Appreciation. With mere seconds to show customers how much you appreciate them, hosts have a lot of power. They have to be consistently engaging and keep guests aware of wait-time status for tables. A server’s first words when greeting seated guests should be a variant of “Thanks for coming in.” 

Attention. Your entire team needs to keep its eyes up and open, scanning the environment for guest signals—chairs pushed back, heads up, eyes looking for an employee. It is everyone’s job to respond to these signals. “Not my table” is unacceptable. What that phrase says to a customer is, “You don’t care about me.” 

Responsiveness. Responsiveness has three parts—ask, act, report. Ask questions of each guest and write down what they say. If a guest says something needs attention, act right away, whether it’s a compliment for an employee or a complaint about a dish. Report to the table what you did, and remind guests how much you appreciate their feedback.

A focus-on-others mentality. Every customer is different. Teach your staff to draw out what a customer needs and expects. That way they’ll know to keep drinks filled, stop by the table every 10 minutes, or to bring the bill with the main course because guests are in a hurry.

The experience. Repeat business is never about just one thing. But losing repeat business is always about one thing. A high-performance team will make the dining experience memorable for all the right reasons. 

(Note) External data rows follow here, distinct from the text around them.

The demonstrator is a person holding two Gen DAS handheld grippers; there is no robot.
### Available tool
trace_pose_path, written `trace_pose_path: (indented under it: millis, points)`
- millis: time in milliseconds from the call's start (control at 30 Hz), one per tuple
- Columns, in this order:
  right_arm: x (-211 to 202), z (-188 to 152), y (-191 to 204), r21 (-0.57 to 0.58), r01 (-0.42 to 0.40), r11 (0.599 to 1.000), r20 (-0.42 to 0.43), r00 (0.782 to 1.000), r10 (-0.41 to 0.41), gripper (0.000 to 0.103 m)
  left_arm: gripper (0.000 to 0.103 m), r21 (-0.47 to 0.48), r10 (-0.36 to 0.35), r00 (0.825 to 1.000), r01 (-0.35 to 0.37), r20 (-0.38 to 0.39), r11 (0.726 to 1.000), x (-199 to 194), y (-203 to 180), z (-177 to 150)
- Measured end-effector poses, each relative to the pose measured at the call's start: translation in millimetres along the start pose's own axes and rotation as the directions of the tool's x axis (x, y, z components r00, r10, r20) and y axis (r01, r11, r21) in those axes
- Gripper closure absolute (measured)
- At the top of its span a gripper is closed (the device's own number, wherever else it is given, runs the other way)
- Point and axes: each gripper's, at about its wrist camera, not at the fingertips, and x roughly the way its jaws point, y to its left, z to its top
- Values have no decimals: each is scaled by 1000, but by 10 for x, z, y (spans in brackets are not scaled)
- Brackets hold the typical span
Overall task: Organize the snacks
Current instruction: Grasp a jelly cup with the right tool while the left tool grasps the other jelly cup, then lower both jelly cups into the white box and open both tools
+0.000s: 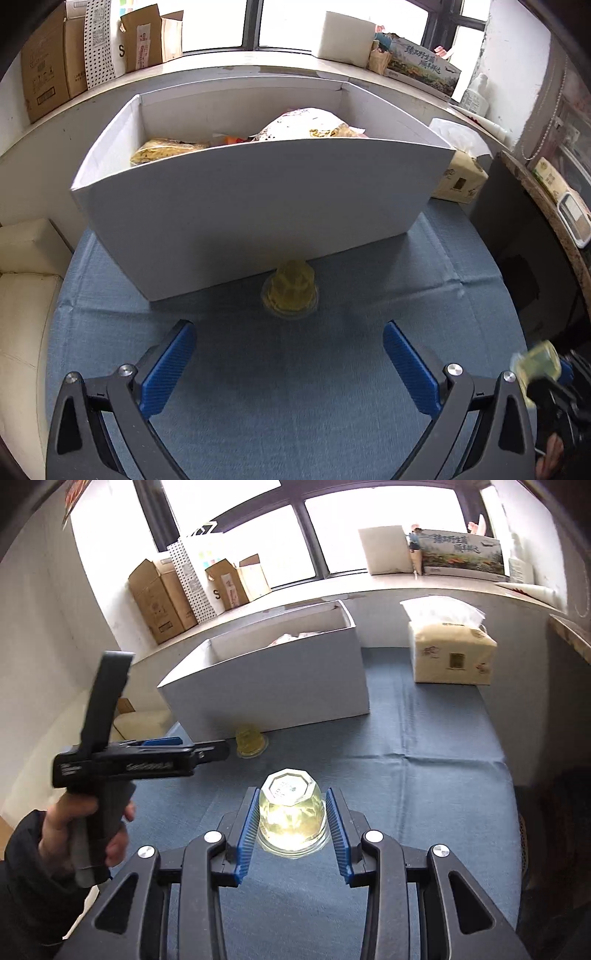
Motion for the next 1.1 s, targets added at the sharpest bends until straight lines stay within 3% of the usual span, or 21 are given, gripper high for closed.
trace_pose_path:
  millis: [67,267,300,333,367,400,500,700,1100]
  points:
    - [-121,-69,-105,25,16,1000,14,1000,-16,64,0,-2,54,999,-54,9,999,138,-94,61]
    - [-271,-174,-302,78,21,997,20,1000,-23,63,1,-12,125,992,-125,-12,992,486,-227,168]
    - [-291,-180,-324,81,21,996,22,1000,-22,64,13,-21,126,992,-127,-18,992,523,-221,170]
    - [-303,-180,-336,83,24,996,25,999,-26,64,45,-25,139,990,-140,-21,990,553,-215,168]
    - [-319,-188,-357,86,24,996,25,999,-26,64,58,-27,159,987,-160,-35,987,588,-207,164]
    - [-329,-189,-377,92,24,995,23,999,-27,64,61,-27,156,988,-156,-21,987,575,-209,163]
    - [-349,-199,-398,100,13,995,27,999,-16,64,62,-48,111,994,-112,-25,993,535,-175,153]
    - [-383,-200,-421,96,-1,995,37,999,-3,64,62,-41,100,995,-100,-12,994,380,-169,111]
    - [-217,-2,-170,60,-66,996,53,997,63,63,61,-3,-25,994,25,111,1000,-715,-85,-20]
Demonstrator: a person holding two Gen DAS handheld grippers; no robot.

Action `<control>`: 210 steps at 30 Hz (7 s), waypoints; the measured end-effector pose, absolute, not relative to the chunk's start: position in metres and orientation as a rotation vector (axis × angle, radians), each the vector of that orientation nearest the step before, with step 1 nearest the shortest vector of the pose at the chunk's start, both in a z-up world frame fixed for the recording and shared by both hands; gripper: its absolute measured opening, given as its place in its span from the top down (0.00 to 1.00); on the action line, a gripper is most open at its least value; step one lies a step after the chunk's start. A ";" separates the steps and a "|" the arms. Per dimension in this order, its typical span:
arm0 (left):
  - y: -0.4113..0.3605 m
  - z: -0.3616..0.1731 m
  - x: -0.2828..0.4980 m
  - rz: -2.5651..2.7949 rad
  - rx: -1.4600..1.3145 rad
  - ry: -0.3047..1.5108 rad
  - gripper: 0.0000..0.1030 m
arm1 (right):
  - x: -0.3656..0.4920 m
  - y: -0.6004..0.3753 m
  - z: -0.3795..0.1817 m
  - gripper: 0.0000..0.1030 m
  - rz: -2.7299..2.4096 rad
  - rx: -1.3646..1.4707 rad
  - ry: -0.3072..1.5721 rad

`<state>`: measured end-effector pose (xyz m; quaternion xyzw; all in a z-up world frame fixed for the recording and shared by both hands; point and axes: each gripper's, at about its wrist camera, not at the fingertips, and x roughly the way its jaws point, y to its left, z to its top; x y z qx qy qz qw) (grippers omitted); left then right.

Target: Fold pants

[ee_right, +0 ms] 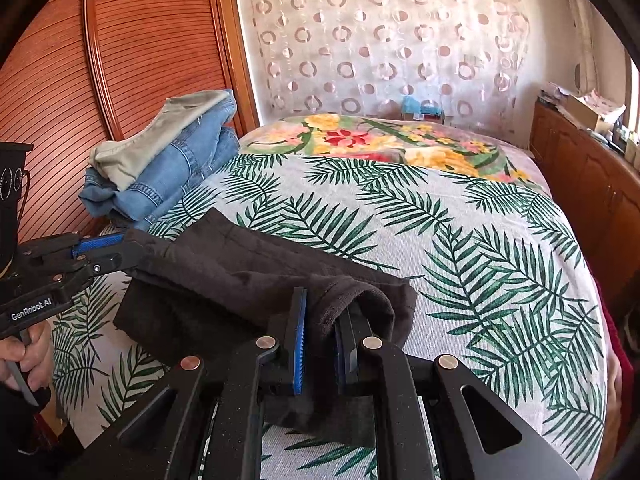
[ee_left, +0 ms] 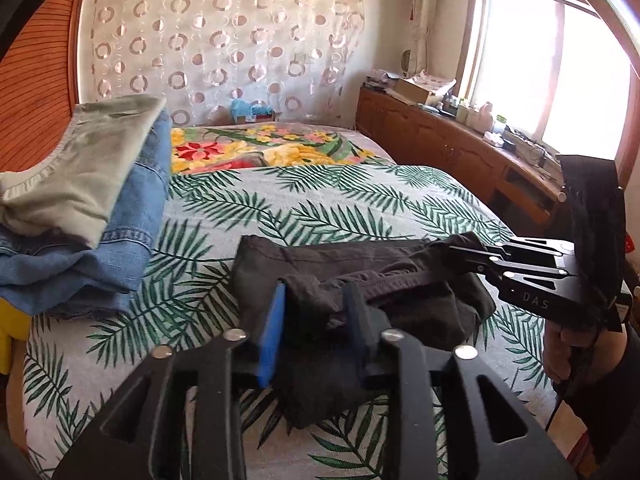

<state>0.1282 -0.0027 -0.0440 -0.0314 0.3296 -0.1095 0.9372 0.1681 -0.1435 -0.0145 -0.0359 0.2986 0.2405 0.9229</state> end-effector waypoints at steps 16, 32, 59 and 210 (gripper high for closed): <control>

These six things require an ongoing investment in team development. Remind your team members every day that they need to give customers a reason to come back. 

If someone on your team can’t or won’t deliver on your service commitment, draw them out and flush them out … now. Anyone who’s not contributing to your success is detracting from it. Remember, a business is only as good as its worst employee. In a world of ever-shortening attention spans, you don’t have the time to waste. 

Customers are watching, so pay attention to the details

A perfect meal can leave a bad taste if diners feel ignored, rushed, or pressured. Here are ways to improve service by working on your timing. 

Connect quickly. Answer the phone within two to three rings. Respond to texts and emails promptly.

Greet guests immediately. Greet guests as they enter—even it it’s just to say hello and tell them a host or hostess will return shortly.

Set expectations—and exceed them, if possible. Be up front about wait times. You may even want to overestimate them a bit. Guests seated sooner than expected are happy even before they order.

Attend to seated guests promptly. Guests who’ve waited 20 minutes for a table don’t want to wait long for their server. 

Read guest cues. Guests who are dressed up may be headed to a show; those with papers scattered about may be conducting business. Recognize these things or ask up front.

Determine who’s in charge. Learn who’s the decision-maker at the table. This person helps control the pace by directing you to who’ll order first, who has special diet needs, or how to divide the check.

Be check-ready. End the meal on a good note by not frustrating guests eager to be on their way. Be in tune with the table so that guests don’t have to request the check. But if they do ask, deliver the check with no waiting.  Expedite payment by standing up the check portfolio. When it’s lying flat on the table, that’s a signal for the server to return.